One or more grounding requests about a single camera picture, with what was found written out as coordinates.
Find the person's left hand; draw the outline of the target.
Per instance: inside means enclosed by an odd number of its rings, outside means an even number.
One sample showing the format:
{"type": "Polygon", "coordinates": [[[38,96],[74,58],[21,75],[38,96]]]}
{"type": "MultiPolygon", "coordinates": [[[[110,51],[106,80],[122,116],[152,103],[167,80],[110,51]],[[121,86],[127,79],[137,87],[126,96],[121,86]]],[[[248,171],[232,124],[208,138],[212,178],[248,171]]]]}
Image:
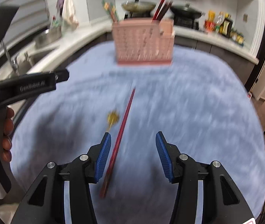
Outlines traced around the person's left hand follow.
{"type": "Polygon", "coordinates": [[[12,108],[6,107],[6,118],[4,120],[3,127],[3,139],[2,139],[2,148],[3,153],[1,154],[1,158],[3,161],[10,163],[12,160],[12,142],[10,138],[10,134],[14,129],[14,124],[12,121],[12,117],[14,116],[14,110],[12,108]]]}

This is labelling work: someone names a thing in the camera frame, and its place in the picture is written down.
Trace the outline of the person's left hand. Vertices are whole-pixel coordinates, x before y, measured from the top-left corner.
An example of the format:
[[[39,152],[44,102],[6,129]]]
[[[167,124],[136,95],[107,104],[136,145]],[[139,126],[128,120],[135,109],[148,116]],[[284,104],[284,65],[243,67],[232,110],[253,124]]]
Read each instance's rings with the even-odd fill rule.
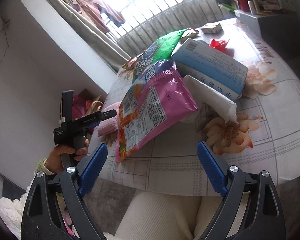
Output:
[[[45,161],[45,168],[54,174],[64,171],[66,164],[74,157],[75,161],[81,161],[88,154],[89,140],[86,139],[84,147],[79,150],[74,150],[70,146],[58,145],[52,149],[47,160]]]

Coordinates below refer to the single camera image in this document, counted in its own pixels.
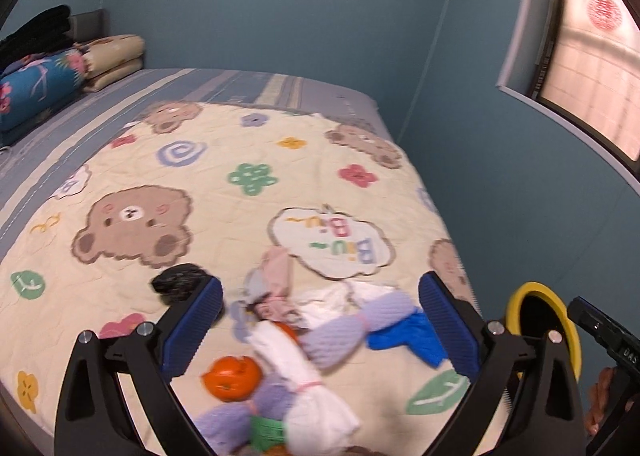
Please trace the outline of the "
==
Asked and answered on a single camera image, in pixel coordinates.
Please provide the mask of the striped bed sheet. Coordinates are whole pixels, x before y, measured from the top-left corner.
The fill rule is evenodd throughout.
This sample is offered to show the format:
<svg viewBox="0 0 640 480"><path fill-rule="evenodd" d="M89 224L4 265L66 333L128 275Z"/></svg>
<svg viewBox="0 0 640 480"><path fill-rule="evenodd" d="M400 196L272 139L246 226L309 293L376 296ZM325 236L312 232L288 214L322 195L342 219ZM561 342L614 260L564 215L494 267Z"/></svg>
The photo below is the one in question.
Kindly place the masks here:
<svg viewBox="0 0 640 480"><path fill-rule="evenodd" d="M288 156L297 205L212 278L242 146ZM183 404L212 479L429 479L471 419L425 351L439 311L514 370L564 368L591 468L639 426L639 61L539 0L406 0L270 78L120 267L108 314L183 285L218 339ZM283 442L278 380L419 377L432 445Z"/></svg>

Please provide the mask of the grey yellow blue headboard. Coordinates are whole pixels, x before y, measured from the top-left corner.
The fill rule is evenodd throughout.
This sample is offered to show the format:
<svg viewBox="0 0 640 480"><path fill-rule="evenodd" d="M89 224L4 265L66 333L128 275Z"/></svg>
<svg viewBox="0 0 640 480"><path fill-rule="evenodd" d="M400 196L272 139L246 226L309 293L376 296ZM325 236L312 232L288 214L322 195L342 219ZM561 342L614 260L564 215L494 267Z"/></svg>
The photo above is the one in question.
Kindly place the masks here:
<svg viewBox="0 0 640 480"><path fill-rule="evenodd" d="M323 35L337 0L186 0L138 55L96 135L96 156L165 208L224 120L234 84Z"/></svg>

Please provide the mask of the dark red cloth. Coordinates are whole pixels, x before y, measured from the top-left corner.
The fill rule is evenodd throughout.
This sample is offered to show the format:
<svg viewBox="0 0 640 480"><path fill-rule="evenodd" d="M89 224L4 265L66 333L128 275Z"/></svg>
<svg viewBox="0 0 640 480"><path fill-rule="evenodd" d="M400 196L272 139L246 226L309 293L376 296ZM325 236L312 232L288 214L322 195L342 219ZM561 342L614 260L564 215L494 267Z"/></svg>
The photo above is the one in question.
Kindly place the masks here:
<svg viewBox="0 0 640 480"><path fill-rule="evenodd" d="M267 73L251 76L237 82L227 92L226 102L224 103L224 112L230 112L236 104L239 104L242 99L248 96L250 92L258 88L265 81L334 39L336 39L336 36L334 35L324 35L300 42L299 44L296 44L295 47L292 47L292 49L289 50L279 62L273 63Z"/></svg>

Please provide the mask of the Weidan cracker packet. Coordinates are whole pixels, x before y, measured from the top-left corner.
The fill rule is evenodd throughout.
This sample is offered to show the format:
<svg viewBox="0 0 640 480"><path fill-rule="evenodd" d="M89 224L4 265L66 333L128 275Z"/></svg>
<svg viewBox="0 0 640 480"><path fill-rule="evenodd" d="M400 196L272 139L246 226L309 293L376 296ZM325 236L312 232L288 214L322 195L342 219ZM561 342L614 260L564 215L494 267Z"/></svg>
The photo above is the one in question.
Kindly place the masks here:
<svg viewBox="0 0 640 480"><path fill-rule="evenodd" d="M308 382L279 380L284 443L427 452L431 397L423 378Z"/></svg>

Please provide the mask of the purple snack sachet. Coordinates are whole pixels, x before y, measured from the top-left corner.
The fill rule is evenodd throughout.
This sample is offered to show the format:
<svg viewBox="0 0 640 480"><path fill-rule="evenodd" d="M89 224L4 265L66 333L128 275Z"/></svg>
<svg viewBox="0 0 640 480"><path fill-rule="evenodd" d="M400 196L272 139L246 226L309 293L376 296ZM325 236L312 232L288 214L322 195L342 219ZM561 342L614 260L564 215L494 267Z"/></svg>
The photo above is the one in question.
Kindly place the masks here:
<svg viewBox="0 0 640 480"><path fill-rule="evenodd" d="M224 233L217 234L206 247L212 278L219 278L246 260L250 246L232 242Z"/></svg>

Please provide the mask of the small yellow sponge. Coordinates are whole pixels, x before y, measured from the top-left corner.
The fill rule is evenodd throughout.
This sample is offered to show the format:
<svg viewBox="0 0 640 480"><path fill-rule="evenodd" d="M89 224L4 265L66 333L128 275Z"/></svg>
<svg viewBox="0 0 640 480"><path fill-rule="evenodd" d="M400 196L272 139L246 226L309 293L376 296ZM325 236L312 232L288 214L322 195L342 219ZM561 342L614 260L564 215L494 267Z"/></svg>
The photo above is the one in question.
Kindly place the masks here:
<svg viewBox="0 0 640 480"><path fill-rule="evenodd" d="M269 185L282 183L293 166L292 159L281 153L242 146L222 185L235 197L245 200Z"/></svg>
--
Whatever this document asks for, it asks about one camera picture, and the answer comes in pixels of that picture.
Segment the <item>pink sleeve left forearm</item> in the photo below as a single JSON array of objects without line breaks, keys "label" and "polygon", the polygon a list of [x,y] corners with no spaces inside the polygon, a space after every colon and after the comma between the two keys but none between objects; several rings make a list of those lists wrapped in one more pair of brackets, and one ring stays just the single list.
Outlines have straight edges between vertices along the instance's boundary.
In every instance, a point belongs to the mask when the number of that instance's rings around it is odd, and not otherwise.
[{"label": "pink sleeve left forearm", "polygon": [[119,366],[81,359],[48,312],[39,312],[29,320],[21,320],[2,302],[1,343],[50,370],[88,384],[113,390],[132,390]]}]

**Work item**
Lines from the one above containing "One or more" down to the one containing "This is labelling" should be transcribed exactly, with both ends kept and no pictures.

**Reply**
One or more grounding requests about a single camera picture, with what was found written out as coordinates.
Find the person's left hand; draw the outline of the target.
Per instance: inside means enclosed by an odd number of its rings, outside means an even number.
One sample showing the format:
{"type": "Polygon", "coordinates": [[[38,96],[74,58],[21,75],[38,96]]]}
{"type": "MultiPolygon", "coordinates": [[[[110,51],[106,80],[122,116],[152,103],[167,80],[110,51]],[[121,86],[127,79],[137,87],[126,96],[121,86]]],[[[248,171],[232,124],[208,138],[212,178],[248,171]]]]}
Image:
Outlines traced around the person's left hand follow.
{"type": "Polygon", "coordinates": [[[12,108],[6,107],[6,118],[4,120],[3,127],[3,139],[2,139],[2,148],[3,153],[1,154],[1,158],[3,161],[10,163],[12,160],[12,142],[10,138],[10,134],[14,129],[14,124],[12,121],[12,117],[14,116],[14,110],[12,108]]]}

This is labelling work: someone names a thing in the camera frame, and its place in the picture is written down.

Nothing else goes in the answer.